Name: Silvany Guimarães Coelho Cotting
Where do you call home? I live in Petrolina, Pernambuco, in the northeast of Brazil.
Education/Career: I have a degree in Literature and specialized in Linguistics (regional languages/dialects).
Who do you live with? I spend my days at home. I start the day doing my personal hygiene and having breakfast. After that, I start my workout and therapies (physical therapy and occupational therapy). Then I supervise what has to be done at home and guide the helper with the day-to-day chores. There is also some time reserved to take a look at the plants, to check social media and answer my friend's messages.
How long have you known you are living with FA? I have had the symptoms for 33 years, but I was only diagnosed with FA 16 years ago, when I was 38 years old.
Are there any others with FA in your family? No! I usually say that I was the lone draw in a huge jackpot.
Describe your transition from walking to walker/wheelchair. My first stage was to hold on to the walls, furniture and people for 12 years . Then only a walker for 10 years, followed by 5 years using both a walker and chair for large spaces. For the past 6 years I have been totally dependent on a wheelchair.
What do you like to do to stay active and what type of exercises work for you to stay strong? I do balance and breathing exercises and I train my hands for fine movements. I've been doing this for 30 years without even knowing I had FA.
Do you have any hobbies or special interests? I have always liked plants and currently deepen my knowledge in medicinal plants. When I was very young I used to say that I wanted to be a leaf engineer...
What is a good trick to make daily life easier? I try not to allow my limitations to affect me emotionally, so I don't think much about the future. I am always smiling; people say that my smile is my trademark.
When FA gets you down, what do you think/do to feel better? I listen to music, do crossword puzzles or try to spend some time alone. I love to be by myself!
What is one way living with FA has POSITIVELY affected your life? I think that the fact that I am always up to date with news to fight the disease is a positive effect.
What is a favorite motivational quote of yours? I don't have a quote, but I think that to live calm, at peace, serene, and constantly learning and updating myself in search of improvements is very motivating.
What is a piece of advice that someone with FA has given you that encourages and inspires you? Don't worry about what other people say or think about you. After all, no one is perfect! There are many people with worse syndromes than mine. I have nothing to be afraid of or ashamed of. I keep moving on.
What is the best advice YOU could give a person who has been newly diagnosed with FA? Never lose your faith, courage, patience and the ability to accept things as they are. God only gives heavy burdens to the ones who can carry them! This means accepting the situation, not conforming, because conforming means giving up while accepting means putting a comma, a pause, in your circumstance. When you accept the burden, surely life becomes lighter. We always have to look for alternatives to have a better quality of life, since there is still no cure.

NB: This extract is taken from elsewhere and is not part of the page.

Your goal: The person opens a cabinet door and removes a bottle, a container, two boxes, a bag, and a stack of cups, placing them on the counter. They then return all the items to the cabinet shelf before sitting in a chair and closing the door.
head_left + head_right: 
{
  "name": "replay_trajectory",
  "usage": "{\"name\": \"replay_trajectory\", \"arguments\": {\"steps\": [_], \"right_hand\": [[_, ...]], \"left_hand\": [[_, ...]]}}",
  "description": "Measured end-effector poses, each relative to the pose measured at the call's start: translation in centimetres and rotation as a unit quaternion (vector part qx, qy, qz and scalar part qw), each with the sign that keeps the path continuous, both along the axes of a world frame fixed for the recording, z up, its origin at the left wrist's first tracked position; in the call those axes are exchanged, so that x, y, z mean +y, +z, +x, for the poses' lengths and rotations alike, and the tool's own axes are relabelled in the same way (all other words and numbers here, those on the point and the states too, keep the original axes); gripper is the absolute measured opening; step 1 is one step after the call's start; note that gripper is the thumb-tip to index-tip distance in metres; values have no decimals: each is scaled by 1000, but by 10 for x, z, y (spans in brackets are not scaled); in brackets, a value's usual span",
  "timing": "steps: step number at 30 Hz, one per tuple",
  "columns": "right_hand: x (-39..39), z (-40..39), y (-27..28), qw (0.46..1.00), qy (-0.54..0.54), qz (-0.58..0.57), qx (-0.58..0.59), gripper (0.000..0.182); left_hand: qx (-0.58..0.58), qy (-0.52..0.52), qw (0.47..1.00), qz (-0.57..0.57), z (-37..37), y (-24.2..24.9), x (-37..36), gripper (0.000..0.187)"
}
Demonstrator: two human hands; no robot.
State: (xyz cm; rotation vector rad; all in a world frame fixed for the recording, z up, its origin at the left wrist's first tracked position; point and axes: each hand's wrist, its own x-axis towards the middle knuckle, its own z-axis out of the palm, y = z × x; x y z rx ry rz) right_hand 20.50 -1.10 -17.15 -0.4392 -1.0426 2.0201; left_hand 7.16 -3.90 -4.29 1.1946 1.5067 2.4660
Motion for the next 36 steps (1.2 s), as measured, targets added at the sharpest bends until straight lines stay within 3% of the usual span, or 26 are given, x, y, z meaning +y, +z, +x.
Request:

What is the first thing you want to do when a cure/treatment is found? I want to thank God and then walk hand in hand with a child. I had two children but never did that because I never had balance. It may seem meaningless to many, but it has immeasurable value to me!
"I have FA but FA doesn't have me." What does this statement mean to you? How do you live your life in the face of adversity? This means that we have to be always strong and determined to fight the disease. When you wake up, remember that you have a daily challenge every day and that it is up to you to continue to fight it or not!
Tell us a little more about you… I am a not so old retired lady, a little vain, with a gigantic and curious memory. I like to be constantly learning new things. I am passionate about life, plants and animals, especially pets.